33. Una composición según una cualquiera de las reivindicaciones 1-18 y 23, o un compuesto según las reivindicaciones 19-22, para uso en un método para tratar o prevenir el rechazo de un trasplante en un paciente, que comprende administrar a un paciente que lo necesite una cantidad de dicha composición o compuesto, cuya cantidad es eficaz para tratar o prevenir el rechazo del trasplante en el paciente.

34. Una composición o compuesto según la reivindicación 33, donde el rechazo es debido a la enfermedad del injerto frente al hospedante.

35. Una composición según una cualquiera de las reivindicaciones 1-18 y 23, o un compuesto según las reivindicaciones 19-22, para uso en un método para tratar o prevenir la proliferación celular incontrolada en un paciente, que comprende administrar a un paciente que lo necesite una cantidad de dicha composición o compuesto, cuya cantidad es eficaz para tratar o prevenir la proliferación celular incontrolada en el paciente.

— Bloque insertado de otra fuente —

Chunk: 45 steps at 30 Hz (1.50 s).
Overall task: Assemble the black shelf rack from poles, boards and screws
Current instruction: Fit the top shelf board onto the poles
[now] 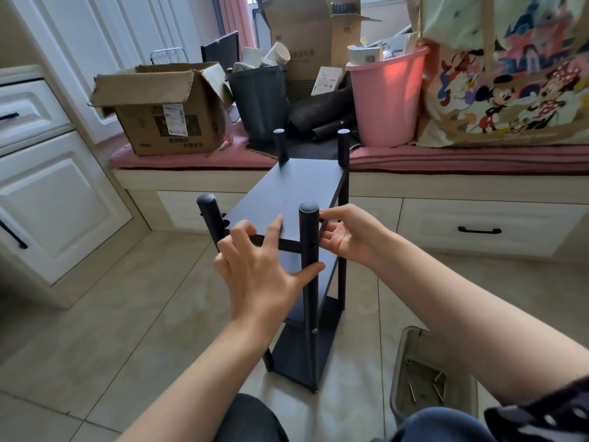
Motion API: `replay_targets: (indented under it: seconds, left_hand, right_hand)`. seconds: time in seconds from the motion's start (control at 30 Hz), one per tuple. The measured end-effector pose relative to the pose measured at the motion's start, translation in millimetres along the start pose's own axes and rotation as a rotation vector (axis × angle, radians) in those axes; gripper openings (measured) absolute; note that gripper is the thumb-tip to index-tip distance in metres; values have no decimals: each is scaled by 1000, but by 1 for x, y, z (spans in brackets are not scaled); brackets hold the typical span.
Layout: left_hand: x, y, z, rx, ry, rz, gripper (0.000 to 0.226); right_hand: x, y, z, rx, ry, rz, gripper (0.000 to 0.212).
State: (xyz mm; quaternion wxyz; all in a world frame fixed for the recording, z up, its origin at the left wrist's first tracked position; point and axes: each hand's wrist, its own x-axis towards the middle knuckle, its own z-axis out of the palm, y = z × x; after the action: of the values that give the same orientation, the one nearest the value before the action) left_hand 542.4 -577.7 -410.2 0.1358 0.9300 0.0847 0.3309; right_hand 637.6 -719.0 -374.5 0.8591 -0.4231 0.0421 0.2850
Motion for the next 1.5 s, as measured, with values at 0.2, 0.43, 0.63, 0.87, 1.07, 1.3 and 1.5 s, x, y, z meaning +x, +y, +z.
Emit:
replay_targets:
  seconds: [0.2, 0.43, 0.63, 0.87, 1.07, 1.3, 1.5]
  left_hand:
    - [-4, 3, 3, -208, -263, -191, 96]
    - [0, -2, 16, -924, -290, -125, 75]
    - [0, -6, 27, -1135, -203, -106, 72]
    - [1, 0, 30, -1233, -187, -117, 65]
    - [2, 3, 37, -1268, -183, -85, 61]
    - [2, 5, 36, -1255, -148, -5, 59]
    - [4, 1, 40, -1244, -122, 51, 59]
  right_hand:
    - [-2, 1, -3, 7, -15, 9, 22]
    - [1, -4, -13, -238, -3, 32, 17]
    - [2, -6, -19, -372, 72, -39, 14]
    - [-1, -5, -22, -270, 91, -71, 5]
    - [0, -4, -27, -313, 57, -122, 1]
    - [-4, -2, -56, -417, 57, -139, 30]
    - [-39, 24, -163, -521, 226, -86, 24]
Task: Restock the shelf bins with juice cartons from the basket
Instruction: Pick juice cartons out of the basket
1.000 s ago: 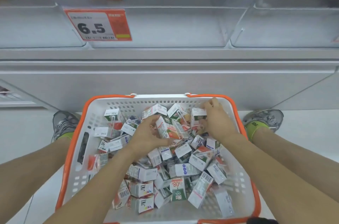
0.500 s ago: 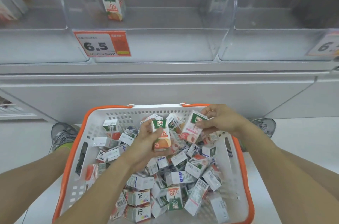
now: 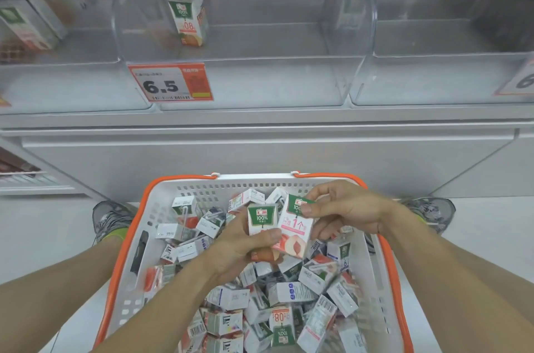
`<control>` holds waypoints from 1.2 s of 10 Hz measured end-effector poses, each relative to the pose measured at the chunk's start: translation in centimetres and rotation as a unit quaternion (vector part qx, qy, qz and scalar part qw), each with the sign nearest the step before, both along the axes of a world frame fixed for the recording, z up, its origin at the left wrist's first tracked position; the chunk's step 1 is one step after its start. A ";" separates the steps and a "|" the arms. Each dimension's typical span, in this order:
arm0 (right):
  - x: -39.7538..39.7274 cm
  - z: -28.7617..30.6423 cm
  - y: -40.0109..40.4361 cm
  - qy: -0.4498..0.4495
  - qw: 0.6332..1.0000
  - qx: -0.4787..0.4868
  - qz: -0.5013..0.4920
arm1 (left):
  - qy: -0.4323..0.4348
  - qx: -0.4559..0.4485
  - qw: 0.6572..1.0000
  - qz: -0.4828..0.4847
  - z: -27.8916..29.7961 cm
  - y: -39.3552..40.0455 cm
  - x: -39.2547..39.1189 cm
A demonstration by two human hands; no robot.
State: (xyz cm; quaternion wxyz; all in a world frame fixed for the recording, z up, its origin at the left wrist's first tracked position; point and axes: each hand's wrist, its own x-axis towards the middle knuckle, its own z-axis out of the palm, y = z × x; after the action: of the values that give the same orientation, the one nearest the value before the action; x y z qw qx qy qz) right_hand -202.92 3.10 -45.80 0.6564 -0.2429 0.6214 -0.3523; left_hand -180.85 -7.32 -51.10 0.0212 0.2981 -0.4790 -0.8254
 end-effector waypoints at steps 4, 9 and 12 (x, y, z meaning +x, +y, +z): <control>4.1 6.1 -4.0 0.027 0.996 -0.089 0.005 | -0.072 -0.162 0.981 -0.081 9.5 -7.6 2.8; 15.5 17.9 -19.2 0.191 0.932 -0.298 -0.079 | 0.012 -0.384 0.908 0.164 21.8 -21.0 13.1; 21.6 20.1 -36.0 0.286 0.875 -0.370 -0.127 | 0.060 -0.173 0.939 0.293 16.2 -24.4 19.1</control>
State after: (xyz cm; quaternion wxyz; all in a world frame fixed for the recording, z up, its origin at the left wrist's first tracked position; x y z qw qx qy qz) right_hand -181.35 -32.89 -25.66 0.2617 -0.4774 0.6320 -0.5514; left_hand -161.76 -31.67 -34.94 0.3415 0.3669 -0.5038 -0.7035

36. Una composición o compuesto según la reivindicación 35, donde la proliferación celular incontrolada es causada por un cáncer seleccionado entre la leucemia y los tumores sólidos.

37. Una composición según una cualquiera de las reivindicaciones 1-18 y 23, o un compuesto según las reivindicaciones 19-22, para uso en un método para tratar o prevenir enfermedades asociadas con el sistema nervioso central (CNS) en un paciente, que comprende administrar a un paciente que lo necesite una cantidad de dicha composición o compuesto, cuya cantidad es eficaz para tratar o prevenir las enfermedades asociadas con el sistema nervioso central (CNS) en el paciente.

38. Una composición o compuesto según la reivindicación 37, donde la enfermedad asociada con el sistema nervioso central (CNS) es depresión.